Bianca also hears toxic messages from the girls around her. “I know I’ve had friends that’ve been called sluts. I’ve been called a slut. And it’s just like, what even is a slut?” she said.

Comments like this explain another finding from the PerryUndem survey; about three-quarters of girls 14 to 19 said “they felt judged as a sexual object or unsafe as a girl. By far, they said society considered physical attractiveness to be the most important female trait — a view that adult women share, surveys have found.”

This sexual objectification creates an unhealthy environment for young girls that is further complicated when casual conversation about sex blurs the definition of consent.

“One big thing about rape culture is I always hear the jokes that are like, ‘No means yes,’” Skyler said.  The joke is a derogatory mock-up of the phrase “no means no,” which is commonly used by sexual harassment and assault prevention advocates.

“I have heard people that say [‘no means yes’] and then someone else, you can see they have that lightbulb moment, like, ‘Oh. Is that actually true?’” Skyler said. She thinks that rape jokes are extremely disrespectful to people who have experienced sexual assault. “If you’ve had that happen to you, and then someone’s making a joke about it, to you it’s going to feel like, ‘Oh, so it was my fault,” she said.

The idea of consent also becomes blurry when people argue that women cause rape culture by dressing or acting provocatively. Another MHS student, Stella, recently discussed this topic over Snapchat with a boy she knows.  “A kid that does not go to this school posted that rape culture doesn’t exist and he just wants to go to school and not have to stare at some girl’s tits, is his exact words,” Stella said. When she responded and told the boy that rape culture does exist, he argued back by saying that “we’re just in a time where people like to victimize others.” That frustrated Stella.

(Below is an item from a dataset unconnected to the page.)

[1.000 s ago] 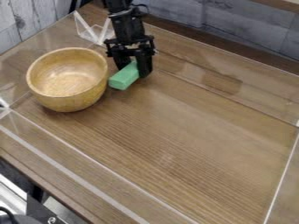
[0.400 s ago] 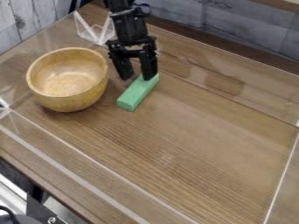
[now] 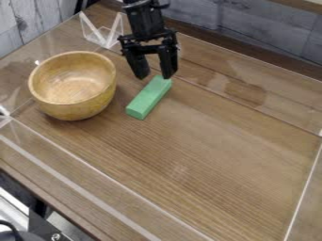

“It’s not just about victimizing women,” she said. “Rape culture affects men just as much because . . . saying that a boy can’t control himself when a girl is wearing a lower-cut top or something is offensive. That’s gross, and we should be teaching kids about consent and to respect a woman just like you would any other person.”

Rape jokes and other sexual comments made at MHS normalize sexual violence and the dehumanization of women. This is a large part of rape culture. But rape culture is not just the things people say. It also encompasses people’s actions, including the sexual harassment and assault they perpetrate.